Minuscule piece of jewelry likely belonged to victim of massacre of 90 French Jewish women by camp guards

This handout picture made available on October 19, 2016 by the Foundation of Memory Sites near Auschwitz-Birkenau shows a tiny carved wooden clog found by this month during maintenance work in the attic of a building of the Budy-Bor  Auschwitz subcamp. (AFP PHOTO / HO)
This handout picture made available on October 19, 2016 by the Foundation of Memory Sites near Auschwitz-Birkenau shows a tiny carved wooden clog found by this month during maintenance work in the attic of a building of the Budy-Bor Auschwitz subcamp. (AFP PHOTO / HO)

WARSAW, Poland — A tiny carved wooden clog that once belonged to a woman the Nazis deported to the Auschwitz death camp has been rediscovered after more than 70 years, a local foundation told AFP on Thursday.

Smaller than a matchstick, the charm “is a real piece of art from Auschwitz,” said Agnieszka Molenda, who runs the Foundation of Memory Sites near Auschwitz-Birkenau (FPMP).

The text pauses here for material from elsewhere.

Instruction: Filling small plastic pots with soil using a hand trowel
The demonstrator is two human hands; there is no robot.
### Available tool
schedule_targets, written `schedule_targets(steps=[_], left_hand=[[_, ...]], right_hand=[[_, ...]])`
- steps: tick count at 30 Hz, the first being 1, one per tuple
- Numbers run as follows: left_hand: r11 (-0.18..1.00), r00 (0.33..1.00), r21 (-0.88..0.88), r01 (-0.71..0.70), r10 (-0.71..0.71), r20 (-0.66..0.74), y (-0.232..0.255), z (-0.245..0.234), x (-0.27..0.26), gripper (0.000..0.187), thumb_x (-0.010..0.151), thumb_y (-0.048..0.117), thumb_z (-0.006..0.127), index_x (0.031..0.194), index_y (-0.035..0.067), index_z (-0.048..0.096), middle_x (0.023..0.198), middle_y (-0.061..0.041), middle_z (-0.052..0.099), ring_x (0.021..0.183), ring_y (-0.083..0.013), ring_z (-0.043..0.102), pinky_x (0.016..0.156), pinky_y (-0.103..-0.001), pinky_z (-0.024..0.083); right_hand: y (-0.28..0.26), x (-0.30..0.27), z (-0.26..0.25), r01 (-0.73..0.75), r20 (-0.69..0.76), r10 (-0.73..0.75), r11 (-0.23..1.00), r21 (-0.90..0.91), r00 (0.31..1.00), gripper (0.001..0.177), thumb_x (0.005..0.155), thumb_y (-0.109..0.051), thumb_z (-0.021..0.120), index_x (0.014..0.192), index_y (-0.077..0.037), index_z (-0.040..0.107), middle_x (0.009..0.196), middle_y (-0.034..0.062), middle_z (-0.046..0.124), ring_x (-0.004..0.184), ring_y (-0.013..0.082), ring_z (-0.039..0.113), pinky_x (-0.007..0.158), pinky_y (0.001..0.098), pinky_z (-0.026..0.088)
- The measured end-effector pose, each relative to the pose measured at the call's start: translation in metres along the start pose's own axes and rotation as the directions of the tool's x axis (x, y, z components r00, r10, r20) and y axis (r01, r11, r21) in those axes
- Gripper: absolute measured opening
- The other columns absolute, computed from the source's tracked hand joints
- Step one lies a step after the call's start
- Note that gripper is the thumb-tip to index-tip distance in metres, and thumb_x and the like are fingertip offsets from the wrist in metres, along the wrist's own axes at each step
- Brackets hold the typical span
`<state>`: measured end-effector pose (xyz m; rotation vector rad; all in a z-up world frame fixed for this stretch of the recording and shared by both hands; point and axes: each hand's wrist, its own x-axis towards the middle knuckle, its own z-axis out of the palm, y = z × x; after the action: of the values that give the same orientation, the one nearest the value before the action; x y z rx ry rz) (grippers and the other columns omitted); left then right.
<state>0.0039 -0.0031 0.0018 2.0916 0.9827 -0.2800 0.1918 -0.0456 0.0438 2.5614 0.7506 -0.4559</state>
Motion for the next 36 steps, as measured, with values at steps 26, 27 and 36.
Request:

“The tiny carved clog is just seven millimeters (0.28 inches) long and hangs on a small chain, indicating that a prisoner wore it as jewelry,” she said, adding that its origin and owner remain a mystery.

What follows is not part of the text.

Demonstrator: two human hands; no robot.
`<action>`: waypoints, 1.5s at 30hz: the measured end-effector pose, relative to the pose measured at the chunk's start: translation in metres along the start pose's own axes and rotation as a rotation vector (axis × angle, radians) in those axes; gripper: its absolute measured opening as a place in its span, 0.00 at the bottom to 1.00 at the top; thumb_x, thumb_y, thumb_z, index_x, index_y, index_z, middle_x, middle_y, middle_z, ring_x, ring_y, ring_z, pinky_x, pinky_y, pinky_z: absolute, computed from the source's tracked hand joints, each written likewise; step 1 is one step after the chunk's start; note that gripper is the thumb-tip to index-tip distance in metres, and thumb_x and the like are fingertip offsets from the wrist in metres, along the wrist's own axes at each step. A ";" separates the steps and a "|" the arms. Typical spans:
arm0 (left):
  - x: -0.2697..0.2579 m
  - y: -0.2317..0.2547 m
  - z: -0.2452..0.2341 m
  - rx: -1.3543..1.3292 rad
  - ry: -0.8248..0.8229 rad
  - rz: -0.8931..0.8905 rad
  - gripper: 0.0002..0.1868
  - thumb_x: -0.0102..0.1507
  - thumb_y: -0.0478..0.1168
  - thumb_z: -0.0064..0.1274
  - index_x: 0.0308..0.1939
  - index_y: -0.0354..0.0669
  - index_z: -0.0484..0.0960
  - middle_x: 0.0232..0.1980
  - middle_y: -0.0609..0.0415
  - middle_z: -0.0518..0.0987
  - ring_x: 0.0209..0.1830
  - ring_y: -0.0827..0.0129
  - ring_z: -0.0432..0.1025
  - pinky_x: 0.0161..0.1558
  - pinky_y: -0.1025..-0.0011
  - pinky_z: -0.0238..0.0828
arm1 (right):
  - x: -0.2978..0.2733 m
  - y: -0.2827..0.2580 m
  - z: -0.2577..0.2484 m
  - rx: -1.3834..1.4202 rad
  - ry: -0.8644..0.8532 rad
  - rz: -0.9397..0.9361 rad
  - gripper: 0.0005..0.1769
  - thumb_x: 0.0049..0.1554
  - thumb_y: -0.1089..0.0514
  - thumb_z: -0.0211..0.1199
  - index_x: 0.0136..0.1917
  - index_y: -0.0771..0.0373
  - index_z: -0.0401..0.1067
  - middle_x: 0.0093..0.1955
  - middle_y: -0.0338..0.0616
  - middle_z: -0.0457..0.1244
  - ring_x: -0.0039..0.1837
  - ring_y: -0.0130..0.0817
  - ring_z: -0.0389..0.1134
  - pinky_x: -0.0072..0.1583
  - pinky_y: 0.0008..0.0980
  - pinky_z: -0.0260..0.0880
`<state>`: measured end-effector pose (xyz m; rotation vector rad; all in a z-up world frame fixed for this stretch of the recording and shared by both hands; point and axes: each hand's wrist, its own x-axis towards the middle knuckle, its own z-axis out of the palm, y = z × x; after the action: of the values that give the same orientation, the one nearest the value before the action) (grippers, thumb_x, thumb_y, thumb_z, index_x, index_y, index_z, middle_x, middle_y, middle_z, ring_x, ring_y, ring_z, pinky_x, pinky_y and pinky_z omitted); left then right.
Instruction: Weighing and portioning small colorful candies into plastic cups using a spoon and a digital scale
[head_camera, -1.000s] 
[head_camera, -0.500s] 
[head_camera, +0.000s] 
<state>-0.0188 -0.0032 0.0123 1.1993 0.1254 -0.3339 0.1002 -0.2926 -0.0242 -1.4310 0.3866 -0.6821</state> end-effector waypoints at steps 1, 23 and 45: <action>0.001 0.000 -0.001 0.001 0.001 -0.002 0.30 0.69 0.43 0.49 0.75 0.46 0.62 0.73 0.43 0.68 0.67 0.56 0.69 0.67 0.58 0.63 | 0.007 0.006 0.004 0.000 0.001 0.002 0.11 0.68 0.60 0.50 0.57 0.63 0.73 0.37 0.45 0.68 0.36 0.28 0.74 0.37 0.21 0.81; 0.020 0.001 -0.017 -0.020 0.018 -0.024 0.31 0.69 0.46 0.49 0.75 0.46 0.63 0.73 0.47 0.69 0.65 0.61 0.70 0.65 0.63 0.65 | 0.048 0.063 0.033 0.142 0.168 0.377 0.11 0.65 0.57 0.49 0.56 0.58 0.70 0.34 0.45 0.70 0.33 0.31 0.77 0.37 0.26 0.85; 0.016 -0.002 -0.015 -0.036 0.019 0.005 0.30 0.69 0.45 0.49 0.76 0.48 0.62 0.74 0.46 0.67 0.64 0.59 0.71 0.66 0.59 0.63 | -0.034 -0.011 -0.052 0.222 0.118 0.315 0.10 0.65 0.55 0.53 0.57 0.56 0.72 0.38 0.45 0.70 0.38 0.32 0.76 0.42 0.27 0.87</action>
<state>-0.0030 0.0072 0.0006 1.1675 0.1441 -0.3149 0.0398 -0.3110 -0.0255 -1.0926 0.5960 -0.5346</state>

Auschwitz prisoners were banned from making or wearing any such items and according to Molenda the charm could have been a tiny symbol of resistance.

It was found this month during maintenance work in the attic of a building of the Budy-Bor Auschwitz subcamp, near the main death camp set up by Nazi Germany during World War II in occupied Poland.

The railway track leading to the infamous ‘Death Gate’ at the Auschwitz II Birkenau extermination camp on November 13, 2014, in Oswiecim, Poland. (JTA/Christopher Furlong/Getty Images)
The railway track leading to the infamous ‘Death Gate’ at the Auschwitz II Birkenau extermination camp on November 13, 2014, in Oswiecim, Poland. (JTA/Christopher Furlong/Getty Images)

The building was the site of a bloody massacre on October 5, 1942, when camp guards bludgeoned to death 90 French-Jewish female prisoners.

“The clog was most likely hidden between the bricks of wall of the attic where prisoners slept and could have belonged to one of the victims of the massacre,” Molenda told AFP.

Set up in 2013 by private collectors with a passion for local history, the FPMP gathers items related to the death camp and its nearby subcamps that covered some 40 square kilometres (15 square miles).

Working with the Auschwitz-Birkenau museum on the site of the former Nazi death camp in Osciecim, southern Poland, the foundation has collected thousands of items kept in private homes since the war.

In September, it unveiled a porcelain Mickey Mouse figurine that once belonged to a child the Nazis deported to Auschwitz.

One million European Jews died at the camp set up by Nazi Germany in occupied Poland in 1940-1945.

More than 100,000 others including non-Jewish Poles, Roma, Soviet prisoners of war and anti-Nazi resistance fighters also died there, according to the museum.

An estimated 232,000 of Auschwitz victims were children.